Perhaps they will, perhaps they won’t, but if China and the US do reach a trade agreement in coming weeks it will likely be very long. Meeting to seal the deal, President Donald Trump and China’s leader Xi Jinping will be able to display to the cameras a document of at least a hundred pages.
A deal will confirm that economic globalisation will continue and that the very difficult and very productive relationship between the two giant economies will remain at its centre.
For all its size, however, the substance of the agreement is likely to be straightforward. The real interest will not be the deal, which is likely to be humdrum. It will be in what it signifies, which could be immense.
China has already agreed to buy more US goods and services, perhaps $200 billion a year more or $1.2 trillion over six years. It has already removed most foreign investment barriers in manufacturing and will commit to a faster schedule of liberalisation in services. Visa and Mastercard, for example, will be permitted to compete in domestic payments, and some US financial businesses may be able to offer more services in China as wholly owned subsidiaries. China may reduce automobile tariffs below 15%.
Useful, but not history-making changes.
China will also be able to meet many US demands on intellectual property. It will commit to cracking down harder on intellectual property theft. It will probably commit to disciplining provincial authorities where they require foreign corporations to transfer intellectual property into joint venture vehicles with a local partner. But foreigners are now permitted to enter almost all China’s manufacturing sectors without a local partner, so the “forced transfer” issue is of declining significance. Formally or informally, China may restate its adherence to the 2015 agreement between the US and China not to use state-sponsored cyber attacks to steal business secrets. (Stealing state secrets remains OK).
Again, not big changes.
US officials claim the agreement will cover industry subsidies, but it will probably reference only a small subset of subsidies. World Trade Organisation rules discipline many subsidies which directly affect other countries’ trade in a serious and specific way. In the forthcoming agreement, China may commit to more prompt WTO notification of subsidies that fall into the disciplined category. In July last year, China submitted a 170-page list of these programs to the WTO.
Most subsidies are not now covered by WTO disciplines. In his new book The State Strikes Back, US economist Nicholas Lardy estimates that direct subsidies to state-owned or controlled firms in China totalled around US $80 billion in 2015. An International Monetary Fund estimate, which also takes into account concessional or forgiven loans, offers an estimate three times higher.
Most of the direct subsidies are intended to promote government policies such as higher use of natural gas or electric vehicles. They are on a larger scale in China, but many governments offer such subsidies – including in the US and Europe. China would probably insist that if there is to be negotiation it include industrial and farm subsidies in the US, Europe, and Japan as well as in China.
Enforcement issues are said to have complicated finalisation of a deal, and may well yet wreck it.
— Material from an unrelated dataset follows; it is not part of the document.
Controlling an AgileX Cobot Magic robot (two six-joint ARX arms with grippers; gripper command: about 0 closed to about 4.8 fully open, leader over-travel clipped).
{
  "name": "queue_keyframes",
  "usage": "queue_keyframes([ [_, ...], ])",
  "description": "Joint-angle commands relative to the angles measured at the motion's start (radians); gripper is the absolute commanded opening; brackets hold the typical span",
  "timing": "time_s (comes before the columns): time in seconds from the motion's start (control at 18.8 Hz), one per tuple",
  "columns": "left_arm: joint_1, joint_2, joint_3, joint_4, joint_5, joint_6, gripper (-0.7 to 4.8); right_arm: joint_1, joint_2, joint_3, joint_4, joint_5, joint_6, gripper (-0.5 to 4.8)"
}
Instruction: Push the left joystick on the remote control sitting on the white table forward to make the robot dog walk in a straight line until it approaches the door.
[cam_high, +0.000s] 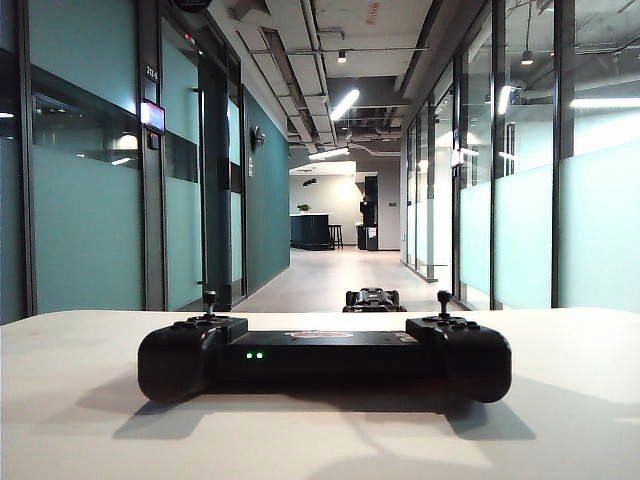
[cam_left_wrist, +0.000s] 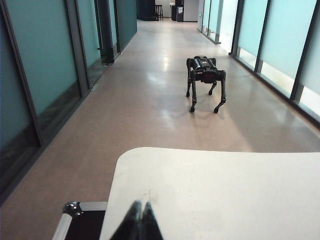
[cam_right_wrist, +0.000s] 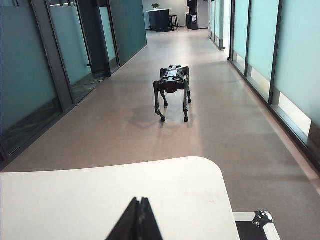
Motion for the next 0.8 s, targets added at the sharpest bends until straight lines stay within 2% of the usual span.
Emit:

The most recent US position appears to be that penalty tariffs will be reimposed if, in the US opinion, China has not fulfilled the commitments it will make. China might let that through because, after all, the Trump administration would do it anyway. But China is unlikely to agree not to reciprocate, which is the US demand.
As to the wider issues that were earlier thought to be among the US ambitions, they would have proved non-negotiable. China will not accept any agreement to limit the role of the Communist Party, the role of state planning, or its technological ambitions, any more than the US would permit discussion of comparable institutional arrangements.
The likely deal will not alter the trajectory of the relationship between the US and China in any major way. It will do the opposite. It will imply that economic separation (“decoupling”) of the US and China has not been pursued. It will confirm that economic globalisation will continue and that the very difficult and very productive relationship between the two giant economies will remain at its centre. After more than a year of increasing danger to the global trade system, that would be a very important outcome.
The deal will also remind us that the economic trajectory of the US and China depends far more on decisions the US and China make about their own economies than agreements they reach with each other. As Lardy’s timely new account of China’s choices makes clear, most of the challenges to China’s growth are posed by its internal policies. Much the same can be said of the US.
China’s economic growth, Lardy persuasively argues, has been hampered by the poor performance of many of its state-owned enterprises. Some are subsidised to continue producing too much, at too high a cost. Yet in recent years, he shows, the share of total investment by state-owned enterprises has been rising, along with their share of loans from China’s largely state-owned banking system. This is inevitably at the expenses of the far more efficient private sector which provides nine-tenths of China’s exports.
It follows from Lardy’s argument that if the US was successful in its broader aim of reducing industrial subsidies in China, of reducing the role of state-owned enterprises and of state planning instruments, China would become a more formidable competitor to the US than it already is.
Even with the portending deal, the tensions between China and the US will certainly persist. Economic competition between the US and China will increase as China becomes technologically more advanced. There will be less symbiosis and more competition. At the same time, each will continue integrating into a global economy in which mutual dependence and prosperity are bound together.